Problem ▸
A word-for-word copy of the entries below is required.
++++
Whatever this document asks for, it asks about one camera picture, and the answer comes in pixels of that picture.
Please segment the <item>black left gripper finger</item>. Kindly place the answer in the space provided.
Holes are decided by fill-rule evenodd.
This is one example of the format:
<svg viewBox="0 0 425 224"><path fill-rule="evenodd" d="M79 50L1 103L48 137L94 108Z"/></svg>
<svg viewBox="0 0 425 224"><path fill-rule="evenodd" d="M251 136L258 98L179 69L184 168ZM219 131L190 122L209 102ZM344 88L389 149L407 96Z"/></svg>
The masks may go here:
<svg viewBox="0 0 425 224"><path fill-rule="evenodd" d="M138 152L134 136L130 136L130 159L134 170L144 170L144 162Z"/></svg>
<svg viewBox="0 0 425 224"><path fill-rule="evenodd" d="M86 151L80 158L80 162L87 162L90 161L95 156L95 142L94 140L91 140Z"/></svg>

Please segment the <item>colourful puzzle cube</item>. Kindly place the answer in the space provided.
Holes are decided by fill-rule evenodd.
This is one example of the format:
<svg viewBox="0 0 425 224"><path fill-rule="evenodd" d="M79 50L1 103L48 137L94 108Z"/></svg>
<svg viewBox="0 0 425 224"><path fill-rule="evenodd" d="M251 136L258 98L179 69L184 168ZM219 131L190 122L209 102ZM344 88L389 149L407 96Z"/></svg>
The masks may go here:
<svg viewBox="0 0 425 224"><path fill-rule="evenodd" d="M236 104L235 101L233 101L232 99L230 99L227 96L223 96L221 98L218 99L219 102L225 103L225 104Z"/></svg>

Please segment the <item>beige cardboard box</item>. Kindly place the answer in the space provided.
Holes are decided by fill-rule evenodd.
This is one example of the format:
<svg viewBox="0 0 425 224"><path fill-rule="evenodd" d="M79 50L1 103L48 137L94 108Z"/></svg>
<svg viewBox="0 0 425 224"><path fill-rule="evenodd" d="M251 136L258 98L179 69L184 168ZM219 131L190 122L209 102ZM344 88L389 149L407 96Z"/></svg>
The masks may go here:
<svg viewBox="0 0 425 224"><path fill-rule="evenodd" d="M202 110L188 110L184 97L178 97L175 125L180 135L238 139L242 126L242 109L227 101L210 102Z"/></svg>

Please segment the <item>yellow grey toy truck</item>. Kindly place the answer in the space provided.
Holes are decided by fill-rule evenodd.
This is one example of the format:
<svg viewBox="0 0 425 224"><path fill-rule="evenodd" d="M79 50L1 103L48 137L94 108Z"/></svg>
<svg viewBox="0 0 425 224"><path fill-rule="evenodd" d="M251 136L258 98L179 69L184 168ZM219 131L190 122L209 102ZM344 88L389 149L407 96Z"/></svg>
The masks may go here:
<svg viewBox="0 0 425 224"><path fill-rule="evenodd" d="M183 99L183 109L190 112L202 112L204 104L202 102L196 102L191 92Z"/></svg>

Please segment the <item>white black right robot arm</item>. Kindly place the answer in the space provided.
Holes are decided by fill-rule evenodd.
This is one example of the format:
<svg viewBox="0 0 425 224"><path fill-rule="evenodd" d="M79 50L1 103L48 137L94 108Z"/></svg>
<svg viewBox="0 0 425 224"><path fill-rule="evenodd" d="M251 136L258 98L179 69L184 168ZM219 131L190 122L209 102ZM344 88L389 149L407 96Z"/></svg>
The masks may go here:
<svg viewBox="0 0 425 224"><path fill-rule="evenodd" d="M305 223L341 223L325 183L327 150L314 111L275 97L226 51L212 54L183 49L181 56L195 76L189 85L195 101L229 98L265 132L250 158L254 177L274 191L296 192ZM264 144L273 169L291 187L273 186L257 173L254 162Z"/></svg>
++++
Result of this task ▸
Whatever this document asks for, it asks about one camera picture, and the answer comes in pixels of that picture.
Please segment the <item>black left gripper finger</item>. Kindly place the answer in the space provided.
Holes are decided by fill-rule evenodd.
This is one example of the format:
<svg viewBox="0 0 425 224"><path fill-rule="evenodd" d="M79 50L1 103L48 137L94 108Z"/></svg>
<svg viewBox="0 0 425 224"><path fill-rule="evenodd" d="M251 136L258 98L179 69L184 168ZM219 131L190 122L209 102ZM344 88L389 149L407 96Z"/></svg>
The masks may go here:
<svg viewBox="0 0 425 224"><path fill-rule="evenodd" d="M138 152L134 136L130 136L130 159L134 170L144 170L144 162Z"/></svg>
<svg viewBox="0 0 425 224"><path fill-rule="evenodd" d="M86 151L80 158L80 162L87 162L90 161L95 156L95 142L94 140L91 140Z"/></svg>

Please segment the <item>colourful puzzle cube</item>. Kindly place the answer in the space provided.
Holes are decided by fill-rule evenodd.
This is one example of the format:
<svg viewBox="0 0 425 224"><path fill-rule="evenodd" d="M79 50L1 103L48 137L94 108Z"/></svg>
<svg viewBox="0 0 425 224"><path fill-rule="evenodd" d="M251 136L258 98L179 69L184 168ZM219 131L190 122L209 102ZM344 88L389 149L407 96Z"/></svg>
The masks may go here:
<svg viewBox="0 0 425 224"><path fill-rule="evenodd" d="M236 104L235 101L233 101L232 99L230 99L227 96L223 96L221 98L218 99L219 102L225 103L225 104Z"/></svg>

Please segment the <item>beige cardboard box</item>. Kindly place the answer in the space provided.
Holes are decided by fill-rule evenodd.
This is one example of the format:
<svg viewBox="0 0 425 224"><path fill-rule="evenodd" d="M79 50L1 103L48 137L94 108Z"/></svg>
<svg viewBox="0 0 425 224"><path fill-rule="evenodd" d="M251 136L258 98L179 69L184 168ZM219 131L190 122L209 102ZM344 88L389 149L407 96Z"/></svg>
The masks may go here:
<svg viewBox="0 0 425 224"><path fill-rule="evenodd" d="M202 110L188 110L184 97L178 97L175 125L180 135L238 139L242 126L242 109L227 101L210 102Z"/></svg>

Please segment the <item>yellow grey toy truck</item>. Kindly place the answer in the space provided.
Holes are decided by fill-rule evenodd.
This is one example of the format:
<svg viewBox="0 0 425 224"><path fill-rule="evenodd" d="M79 50L1 103L48 137L94 108Z"/></svg>
<svg viewBox="0 0 425 224"><path fill-rule="evenodd" d="M251 136L258 98L179 69L184 168ZM219 131L190 122L209 102ZM344 88L389 149L407 96Z"/></svg>
The masks may go here:
<svg viewBox="0 0 425 224"><path fill-rule="evenodd" d="M183 99L183 109L190 112L202 112L204 104L202 102L196 102L191 92Z"/></svg>

Please segment the <item>white black right robot arm</item>. Kindly place the answer in the space provided.
Holes are decided by fill-rule evenodd.
This is one example of the format:
<svg viewBox="0 0 425 224"><path fill-rule="evenodd" d="M79 50L1 103L48 137L94 108Z"/></svg>
<svg viewBox="0 0 425 224"><path fill-rule="evenodd" d="M251 136L258 98L179 69L184 168ZM219 131L190 122L209 102ZM344 88L389 149L407 96Z"/></svg>
The masks may go here:
<svg viewBox="0 0 425 224"><path fill-rule="evenodd" d="M305 223L341 223L325 183L327 150L314 111L275 97L226 51L212 54L183 49L181 56L195 76L189 85L195 101L229 98L265 132L250 158L254 177L274 191L296 192ZM264 144L273 169L291 187L273 186L257 173L254 162Z"/></svg>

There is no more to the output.